SlasshyWispr supports two capture modes for recording audio:
Push-to-Talk (default) requires you to hold down the hotkey while speaking.
  • Hold the hotkey to record
  • Release to stop recording and process
  • Maximum recording time: 45 seconds
  • Ideal for precise control over recording duration
type CaptureMode = "push-to-talk" | "single-tap";
const DEFAULT_CAPTURE_MODE: CaptureMode = "push-to-talk";

Hotkey Activation

Dictation is triggered via global hotkeys that work across all applications:
HotkeyDefaultPurpose
Dictation HotkeyCtrl+SpaceActivates voice dictation mode
Command HotkeyCtrl+Shift+SpaceActivates assistant mode
Hotkeys are fully customizable in Settings > General.

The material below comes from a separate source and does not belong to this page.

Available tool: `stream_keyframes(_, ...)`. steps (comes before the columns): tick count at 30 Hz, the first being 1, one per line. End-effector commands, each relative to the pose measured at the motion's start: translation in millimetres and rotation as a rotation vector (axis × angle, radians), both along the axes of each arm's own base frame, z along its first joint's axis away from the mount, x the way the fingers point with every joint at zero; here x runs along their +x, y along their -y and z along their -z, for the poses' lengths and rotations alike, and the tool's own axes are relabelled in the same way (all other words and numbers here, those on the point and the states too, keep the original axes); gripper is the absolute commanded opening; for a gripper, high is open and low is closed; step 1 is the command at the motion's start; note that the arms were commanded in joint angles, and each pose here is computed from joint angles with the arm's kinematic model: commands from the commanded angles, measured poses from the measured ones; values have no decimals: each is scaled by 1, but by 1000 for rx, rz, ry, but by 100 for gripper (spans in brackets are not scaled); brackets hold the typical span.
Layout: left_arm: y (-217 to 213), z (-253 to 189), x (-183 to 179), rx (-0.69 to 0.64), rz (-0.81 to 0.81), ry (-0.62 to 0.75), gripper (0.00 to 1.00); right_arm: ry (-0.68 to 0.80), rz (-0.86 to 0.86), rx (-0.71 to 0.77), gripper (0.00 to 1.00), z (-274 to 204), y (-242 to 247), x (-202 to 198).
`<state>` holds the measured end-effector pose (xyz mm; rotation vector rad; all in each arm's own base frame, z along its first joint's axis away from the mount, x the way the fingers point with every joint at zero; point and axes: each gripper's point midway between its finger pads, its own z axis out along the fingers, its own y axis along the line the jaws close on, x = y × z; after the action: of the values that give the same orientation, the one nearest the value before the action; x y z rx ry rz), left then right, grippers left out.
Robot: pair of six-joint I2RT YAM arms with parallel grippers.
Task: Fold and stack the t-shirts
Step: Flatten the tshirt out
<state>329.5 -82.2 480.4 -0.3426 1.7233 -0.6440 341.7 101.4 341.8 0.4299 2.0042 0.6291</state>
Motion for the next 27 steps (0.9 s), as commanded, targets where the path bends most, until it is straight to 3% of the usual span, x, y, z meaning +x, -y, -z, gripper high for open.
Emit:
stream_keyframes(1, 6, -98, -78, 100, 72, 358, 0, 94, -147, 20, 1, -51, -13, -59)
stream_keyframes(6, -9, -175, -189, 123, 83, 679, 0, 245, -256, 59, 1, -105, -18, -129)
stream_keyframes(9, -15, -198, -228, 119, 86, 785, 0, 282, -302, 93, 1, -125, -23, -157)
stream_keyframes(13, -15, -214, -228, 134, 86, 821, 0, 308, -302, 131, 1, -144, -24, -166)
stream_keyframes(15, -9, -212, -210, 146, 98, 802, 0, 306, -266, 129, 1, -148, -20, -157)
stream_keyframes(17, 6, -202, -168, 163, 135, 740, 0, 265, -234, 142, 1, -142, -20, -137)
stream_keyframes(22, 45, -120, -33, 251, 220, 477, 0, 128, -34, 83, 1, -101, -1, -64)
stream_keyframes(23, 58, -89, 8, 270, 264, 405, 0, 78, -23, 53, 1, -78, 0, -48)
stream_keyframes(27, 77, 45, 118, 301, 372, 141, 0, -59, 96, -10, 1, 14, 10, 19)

You can configure modifier keys (Ctrl, Shift, Alt, Meta) and the trigger key.

Recording Workflow

The dictation workflow follows these stages:
type Stage = "idle" | "recording" | "processing" | "speaking" | "error";

Workflow Steps

  1. Idle - Application is ready and listening for hotkey activation
  2. Recording - Microphone is active and capturing audio
  3. Processing - Audio is being transcribed via STT model
  4. Complete - Transcript is ready and delivered to clipboard/paste
  5. Error - If transcription fails, an error message is displayed
Recordings are limited to 45 seconds (MAX_RECORDING_MS = 45_000) to ensure responsive processing.

Clipboard Integration

Transcribed text can be delivered via clipboard for flexible use:
  • Copy to Clipboard - Text is copied and ready to paste anywhere
  • Auto-Paste - Text is automatically pasted into the active application
  • Manual Control - Choose when and where to paste the transcription
These options are controlled by the following settings:
interface PersistedSettings {
  autoPasteDictation: boolean;  // Auto-paste after dictation
  copyToClipboard: boolean;     // Copy to clipboard
  // ... other settings
}
Enable both Copy to Clipboard and Auto-Paste to get the best of both worlds: immediate pasting with a clipboard backup.

Auto-Paste Option

The auto-paste feature automatically inserts transcribed text into your active application:

How Auto-Paste Works

  1. You complete a dictation
  2. Text is transcribed via STT
  3. SlasshyWispr simulates keyboard input
  4. Text appears at your cursor position

Auto-Paste Settings

  • Enabled - Text is automatically pasted after transcription
  • Disabled - Text is only copied to clipboard (manual paste with Ctrl+V)
Auto-paste is configured in Settings > General under the autoPasteDictation setting.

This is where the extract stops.